■ Your objective: Work out how many lines in the data include the string "every"; reply with that number alone.

■ Working data:
··········

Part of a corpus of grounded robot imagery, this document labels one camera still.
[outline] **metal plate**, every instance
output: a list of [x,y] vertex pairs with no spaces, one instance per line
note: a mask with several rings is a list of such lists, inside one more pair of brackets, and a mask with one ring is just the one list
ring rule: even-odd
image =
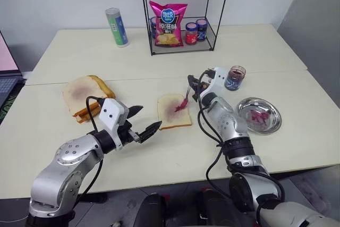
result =
[[280,112],[264,99],[246,98],[238,104],[237,112],[246,120],[251,131],[271,134],[281,127]]

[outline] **table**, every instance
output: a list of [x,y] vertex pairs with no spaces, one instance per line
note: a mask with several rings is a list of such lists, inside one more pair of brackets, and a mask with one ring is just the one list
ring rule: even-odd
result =
[[[144,106],[131,119],[135,131],[142,131],[158,120],[159,96],[183,94],[187,87],[186,78],[106,83],[127,106]],[[0,125],[0,198],[30,197],[34,178],[51,162],[59,145],[92,130],[90,123],[78,124],[68,112],[61,93],[64,85],[25,86]],[[308,71],[248,73],[238,91],[223,89],[222,96],[234,107],[247,97],[264,98],[280,111],[283,123],[276,133],[262,136],[250,132],[255,152],[269,172],[340,163],[340,110]],[[131,143],[106,155],[91,191],[205,179],[205,171],[218,148],[199,130],[198,106],[193,99],[189,111],[191,127],[158,131],[142,145]],[[84,180],[81,191],[94,172]],[[211,178],[228,176],[226,164],[220,159],[211,171]]]
[[27,81],[69,82],[95,74],[103,80],[186,77],[206,68],[242,65],[247,73],[306,70],[270,24],[222,26],[213,52],[150,54],[146,29],[127,29],[130,45],[116,47],[109,29],[60,30]]

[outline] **laptop screen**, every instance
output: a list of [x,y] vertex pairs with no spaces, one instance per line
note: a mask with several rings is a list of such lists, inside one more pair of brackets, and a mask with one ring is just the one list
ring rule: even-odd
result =
[[17,70],[18,66],[16,65],[10,50],[7,47],[5,39],[0,32],[0,73],[5,73],[6,71],[13,73],[13,71]]

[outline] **chips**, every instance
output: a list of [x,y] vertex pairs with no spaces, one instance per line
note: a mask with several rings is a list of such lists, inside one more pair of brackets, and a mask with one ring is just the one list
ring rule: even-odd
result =
[[149,2],[156,15],[156,45],[181,47],[181,21],[187,4],[167,4],[161,6],[153,1]]

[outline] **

··········

■ Task answer: 4